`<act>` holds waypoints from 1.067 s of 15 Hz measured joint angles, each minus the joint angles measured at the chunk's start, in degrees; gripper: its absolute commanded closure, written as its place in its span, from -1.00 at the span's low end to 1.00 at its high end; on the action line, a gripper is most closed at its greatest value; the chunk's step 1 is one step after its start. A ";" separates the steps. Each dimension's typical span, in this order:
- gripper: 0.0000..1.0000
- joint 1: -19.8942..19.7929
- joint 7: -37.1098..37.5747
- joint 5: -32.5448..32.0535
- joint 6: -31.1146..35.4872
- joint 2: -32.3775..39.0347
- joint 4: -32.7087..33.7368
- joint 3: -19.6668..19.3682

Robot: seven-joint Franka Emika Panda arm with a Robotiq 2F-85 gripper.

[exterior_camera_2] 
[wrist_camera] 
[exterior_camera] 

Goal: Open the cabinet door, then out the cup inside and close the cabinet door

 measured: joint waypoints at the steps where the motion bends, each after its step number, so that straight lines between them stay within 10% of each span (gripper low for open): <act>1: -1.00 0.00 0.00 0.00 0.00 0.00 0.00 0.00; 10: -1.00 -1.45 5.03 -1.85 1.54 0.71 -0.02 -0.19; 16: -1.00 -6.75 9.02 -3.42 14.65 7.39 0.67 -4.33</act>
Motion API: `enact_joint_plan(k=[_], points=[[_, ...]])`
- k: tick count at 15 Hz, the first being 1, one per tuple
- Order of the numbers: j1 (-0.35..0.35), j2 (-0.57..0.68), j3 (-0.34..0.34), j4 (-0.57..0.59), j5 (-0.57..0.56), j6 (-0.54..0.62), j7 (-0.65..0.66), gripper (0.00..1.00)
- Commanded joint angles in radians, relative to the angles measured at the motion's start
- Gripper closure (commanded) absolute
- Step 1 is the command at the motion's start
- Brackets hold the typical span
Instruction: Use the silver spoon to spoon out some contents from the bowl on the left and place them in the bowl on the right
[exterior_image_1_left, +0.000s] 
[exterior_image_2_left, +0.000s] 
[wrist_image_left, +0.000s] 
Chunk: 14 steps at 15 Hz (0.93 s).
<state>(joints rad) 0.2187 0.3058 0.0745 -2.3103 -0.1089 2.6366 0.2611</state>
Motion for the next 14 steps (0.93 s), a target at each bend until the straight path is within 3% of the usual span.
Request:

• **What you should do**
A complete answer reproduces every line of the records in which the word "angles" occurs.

• **Task response**
`<act>` holds waypoints from 1.067 s of 15 Hz measured joint angles, each minus the joint angles measured at the chunk's start, in degrees; gripper: its absolute commanded closure, written as its place in its span, from -1.00 at the span's low end to 1.00 at its high end; on the action line, a gripper is most closed at its greatest value; the chunk's step 1 is one step after its start. A ";" separates the steps. Each dimension's typical span, in this order:
- Commanded joint angles in radians, relative to the angles measured at the motion's start

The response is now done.